Chanukah is: eating latkes, sufganiyot, and sharing sweet times with family and friends.

Chanukah is the sum total of the past Chanukahs in our lives, the memories of celebrations going back to our childhoods, and sharing the holiday with those whose physical presence may be gone, but whose memories endure.

Chanukah is also: the Maccabees, fighting the world’s oldest battle for religious freedom against an insatiable tyrant, who 2,188 years ago was (already) asking the Jews: How is it that you still exist?

Chanukah is also: the miracle of the oil, reminding us that sometimes a flickering light endures even when we least expect it, and the light of love and hope has a way of lingering much longer than anyone anticipated.

Chanukah is also: a spinning dreidel, and the recognition that our fortune or misfortune is often as random as a game of chance; the difference between a windfall and a bad medical diagnosis is rarely something we earn or deserve.

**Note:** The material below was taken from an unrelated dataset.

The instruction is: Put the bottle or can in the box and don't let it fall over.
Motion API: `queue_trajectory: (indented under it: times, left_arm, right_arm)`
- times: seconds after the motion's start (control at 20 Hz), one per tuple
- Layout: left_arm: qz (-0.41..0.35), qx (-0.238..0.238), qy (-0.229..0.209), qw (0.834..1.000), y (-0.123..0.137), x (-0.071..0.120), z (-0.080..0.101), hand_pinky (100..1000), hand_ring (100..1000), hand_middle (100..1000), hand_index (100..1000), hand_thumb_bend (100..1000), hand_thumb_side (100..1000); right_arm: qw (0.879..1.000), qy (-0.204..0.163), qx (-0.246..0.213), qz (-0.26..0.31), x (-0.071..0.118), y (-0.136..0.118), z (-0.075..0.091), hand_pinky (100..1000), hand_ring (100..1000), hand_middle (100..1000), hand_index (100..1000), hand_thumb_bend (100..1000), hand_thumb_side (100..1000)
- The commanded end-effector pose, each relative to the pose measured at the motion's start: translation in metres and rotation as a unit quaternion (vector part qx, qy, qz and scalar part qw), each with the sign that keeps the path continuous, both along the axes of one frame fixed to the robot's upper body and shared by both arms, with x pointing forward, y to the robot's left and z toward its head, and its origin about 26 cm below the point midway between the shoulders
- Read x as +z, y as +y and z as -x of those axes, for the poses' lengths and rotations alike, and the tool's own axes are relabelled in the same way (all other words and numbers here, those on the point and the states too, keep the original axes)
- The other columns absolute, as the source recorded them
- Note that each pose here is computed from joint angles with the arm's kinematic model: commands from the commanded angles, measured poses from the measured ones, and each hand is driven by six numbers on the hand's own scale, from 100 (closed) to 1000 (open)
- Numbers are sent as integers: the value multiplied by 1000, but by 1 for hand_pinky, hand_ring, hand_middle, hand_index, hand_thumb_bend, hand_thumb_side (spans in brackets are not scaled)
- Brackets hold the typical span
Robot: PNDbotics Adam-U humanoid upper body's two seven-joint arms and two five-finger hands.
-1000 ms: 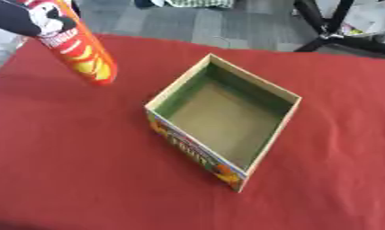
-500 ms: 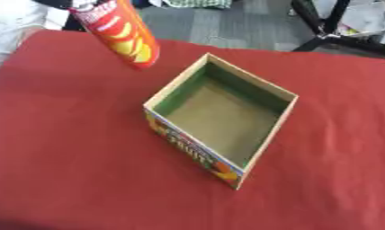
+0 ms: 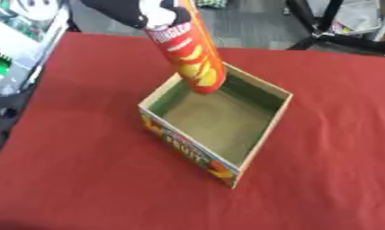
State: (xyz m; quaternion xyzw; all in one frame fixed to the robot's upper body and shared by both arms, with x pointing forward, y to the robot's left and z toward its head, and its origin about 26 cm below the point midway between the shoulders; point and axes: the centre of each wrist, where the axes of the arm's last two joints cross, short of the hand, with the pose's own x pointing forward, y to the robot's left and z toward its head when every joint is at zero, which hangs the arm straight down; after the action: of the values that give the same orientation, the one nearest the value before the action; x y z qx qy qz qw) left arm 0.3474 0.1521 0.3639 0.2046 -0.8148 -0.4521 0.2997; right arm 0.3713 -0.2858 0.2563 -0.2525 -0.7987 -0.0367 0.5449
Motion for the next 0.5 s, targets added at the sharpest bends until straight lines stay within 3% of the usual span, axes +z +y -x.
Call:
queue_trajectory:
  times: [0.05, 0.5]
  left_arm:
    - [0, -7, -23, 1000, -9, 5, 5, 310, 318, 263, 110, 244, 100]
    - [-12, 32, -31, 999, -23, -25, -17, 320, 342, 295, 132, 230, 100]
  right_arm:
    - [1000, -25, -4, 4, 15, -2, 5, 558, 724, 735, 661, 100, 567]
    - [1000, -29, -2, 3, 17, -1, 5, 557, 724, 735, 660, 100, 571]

So we might as well adopt a posture of gratitude and appreciate what we have.

Chanukah is also: “Ma’oz Tzur” and “Mi Yimallel” and “Anu Nos’im Lapidim” and “I Have a Little Dreidel,” the abandonment and delight of singing together with pride. (Where, outside of religious life, do people gather just to sing together these days?)

Chanukah is also: the Jewish self-confidence to stand up for ourselves and be countercultural, no matter how small in numbers we may be compared the to the culture around us. It is the stubborn insistence that sometimes the weak can overcome the mighty, the few can overtake the many, and good can defeat evil against all odds.

Chanukah is also: putting the Menorah in the window, on public display, unabashed and unafraid.

Chanukah is also: increasing, not decreasing light, because in matters of holiness we are instructed always to add and not detract (Talmud, Shabbat 21b).

And ultimately, Chanukah is about miracles, because all those other things I’ve just listed qualify as miracles. There are miracles from ancient times and miracles that persist today, every day, even just waking up in the morning; miracles of which we are perpetually aware and those to which we are completely oblivious.